昨今はウナギを食べると、絶滅に加担しているとか言われる世の中になったわけだけれど、なんでウナギを食うのかというと理由があるんですよね。どっかのインターネッツでウナギ消費の大半が高齢者だというのもあったので、そのへんをちょっと。

今の日本には、ある一定以上の年齢になると、商業施設のレストラン街などでウナギ以外の選択肢がなくなってしまうという問題があるんです。どういうことかというと、国内のどの商業施設に行っても若年層とファミリー層向けのコンテンツしかなくて、中高年に最適化された食の提供が絶滅してしまっているので、しかたなくウナギを食うし、だからウナギ食をやめられないし、結果としてウナギの提供もやめられないということにつながっているのではないかと思うんです。

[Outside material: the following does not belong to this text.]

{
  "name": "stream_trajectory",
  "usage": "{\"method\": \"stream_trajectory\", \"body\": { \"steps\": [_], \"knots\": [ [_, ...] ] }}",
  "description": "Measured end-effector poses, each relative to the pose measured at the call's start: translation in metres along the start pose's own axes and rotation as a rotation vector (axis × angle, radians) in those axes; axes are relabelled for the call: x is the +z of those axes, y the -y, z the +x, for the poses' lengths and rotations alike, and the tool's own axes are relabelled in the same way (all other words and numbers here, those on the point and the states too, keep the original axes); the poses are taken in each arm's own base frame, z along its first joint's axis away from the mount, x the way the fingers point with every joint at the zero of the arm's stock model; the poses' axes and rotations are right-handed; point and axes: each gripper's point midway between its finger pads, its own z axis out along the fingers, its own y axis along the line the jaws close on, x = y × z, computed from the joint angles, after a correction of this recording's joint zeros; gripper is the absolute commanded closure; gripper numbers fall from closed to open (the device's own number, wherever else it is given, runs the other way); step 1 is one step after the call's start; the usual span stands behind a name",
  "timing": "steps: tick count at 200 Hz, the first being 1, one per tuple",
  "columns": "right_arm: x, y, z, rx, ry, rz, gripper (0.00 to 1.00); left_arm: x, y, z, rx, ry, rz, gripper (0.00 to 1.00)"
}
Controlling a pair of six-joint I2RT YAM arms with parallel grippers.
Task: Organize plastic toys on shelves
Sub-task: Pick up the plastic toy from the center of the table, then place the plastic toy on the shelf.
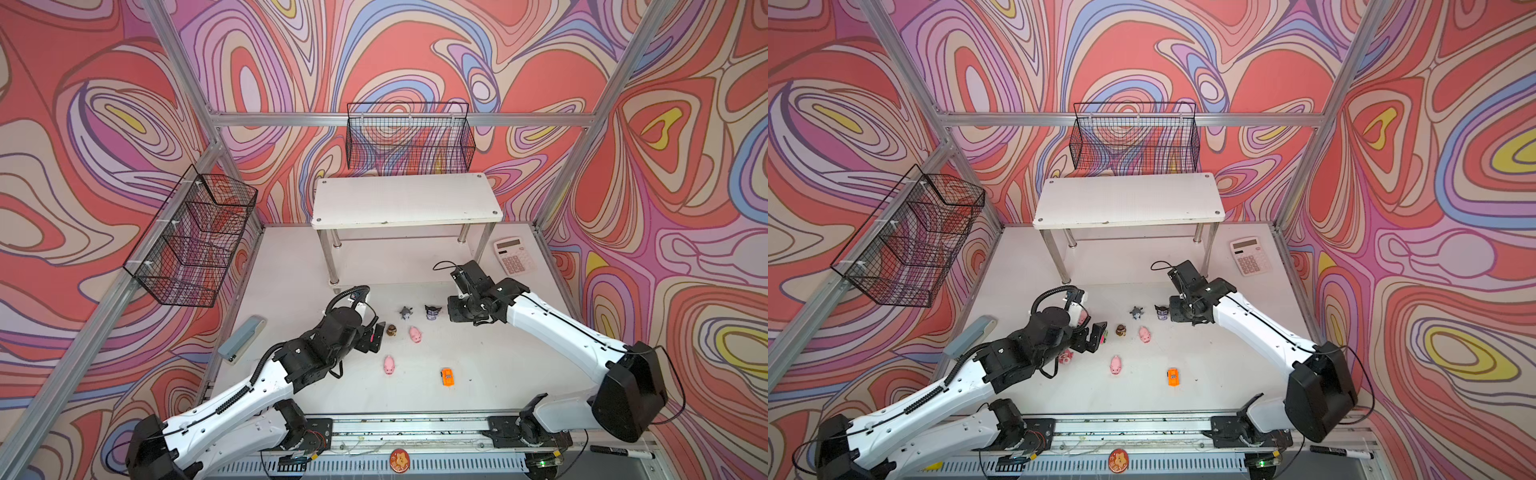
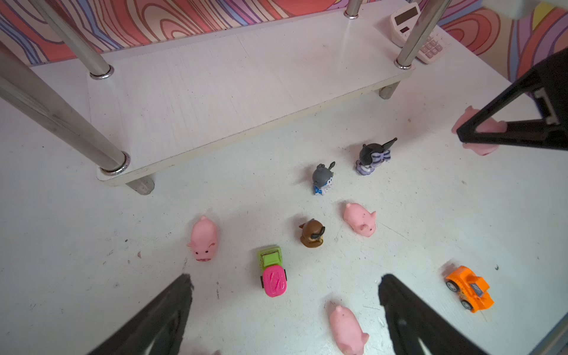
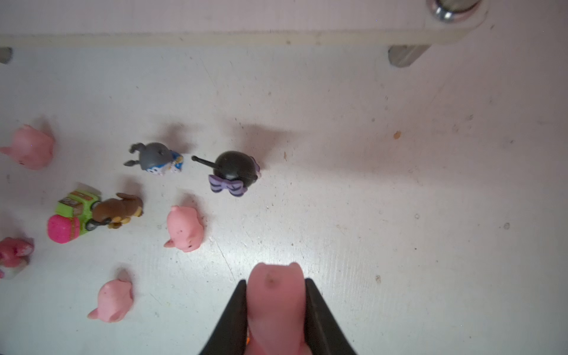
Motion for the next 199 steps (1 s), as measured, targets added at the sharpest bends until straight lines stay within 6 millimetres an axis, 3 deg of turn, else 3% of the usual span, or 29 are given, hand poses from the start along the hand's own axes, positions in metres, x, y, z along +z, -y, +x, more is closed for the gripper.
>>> {"method": "stream_trajectory", "body": {
  "steps": [58, 104, 162, 199],
  "knots": [
    [-0.081, -0.011, -0.047, -0.023, 0.136, -0.036, 0.71, 0.0, 0.008, -0.019, 0.015, 0.026, 0.02, 0.01],
    [-0.14, -0.016, -0.074, -0.03, 0.237, -0.058, 0.71, -0.004, 0.022, -0.051, 0.032, 0.068, 0.056, 0.01],
    [-0.19, -0.018, -0.117, -0.06, 0.368, -0.027, 0.7, -0.013, 0.037, -0.086, 0.074, 0.123, 0.105, 0.0],
    [-0.199, -0.023, -0.153, -0.094, 0.435, 0.023, 0.71, -0.013, 0.047, -0.097, 0.098, 0.13, 0.136, 0.0]
  ]
}}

出張で地方に行くときに、電車の乗り継ぎなどでターミナル駅のレストラン街で食事を済ませようとしたら、見事に若年層向けのキラキラ飲食コンテンツと親子三代で楽しめるファミリーレストランのような店しかない。 そういう時にウナギは便利なんです。

 

歳を取ると外食の選択肢は極端に狭まる

歳をとるとキラキラしたお店で食事を済ますことがストレスにもなるし、メニューもf1層向けばかりなので、選択肢が無くなってしまう。仕方ないので和食系を探すのだけど、最近はまともな和食の店が商業施設に出店していない。和食以外とか腹がもたれる。さりとて出張の乗り継ぎにポールボキューズでもないだろうし。

これはリーシング時点の問題であるのだけど、商業施設への出店はデベロッパー側にも出店側にもリスクが伴うんですよね。僕も商業施設への出店を経験した身として、これは痛切に感じます。商業施設に出店している飲食カテゴリーと実際の需要はアンバランス。飲食店は設備にコストがかかり過ぎるので、どうしても客が求める店ではなく、店を出せる体力のある企業の提案をのむしか選択肢がないのが実情です。

リーシングとは、客の求める店を誘致する事ではなく、出店リスクを受容できる体力のある企業の説得だから、手っ取り早く流行りで消費してくれる層に訴求していかないと採算が取れないという現実とどう向き合うかというのもある。

たとえばスーツ姿の中年の男が数人で昼食をとるとします。メーカーと地方の代理店など立場が混合していてみな年齢は40歳以降。イタリアン食うか?ファミリー向けの安っぽい和食食うか?回転寿司食うか?脂っこい中華レストラン行くか?キラキラのインスタ映えする店を選ぶか? そう、ウナギしかない。ウナギ一択になってしまう。

たとえばちょっと金に余裕のある60代の女性が数人で昼食をとるとします。同級生なのかカルチャースクールなのか、そういう関係。イタリアン食うか?ファミリー向けの安っぽい和食食うか?回転寿司食うか?脂っこい中華レストラン行くか?キラキラのインスタ映えする店を選ぶか? そう、ウナギしかない。ウナギ一択になってしまう。

いちばんカネを落とす層が行く店が無い。ある程度金を払ってもいいから落ち着いた空間でゆっくりと食事をとりたい。複雑なメニューは選ぶのに苦労する、メニューの選択肢は単純な方が良い。好き嫌いのでない程度の平均値を取った嗜好が良い。そうなるとどこで食べる?

そう、ウナギしか無いんです。

早晩ウナギは絶滅するかもしれない。でも、みなウナギを食べ続けると思う。なぜなら、ウナギしか選択肢がないから。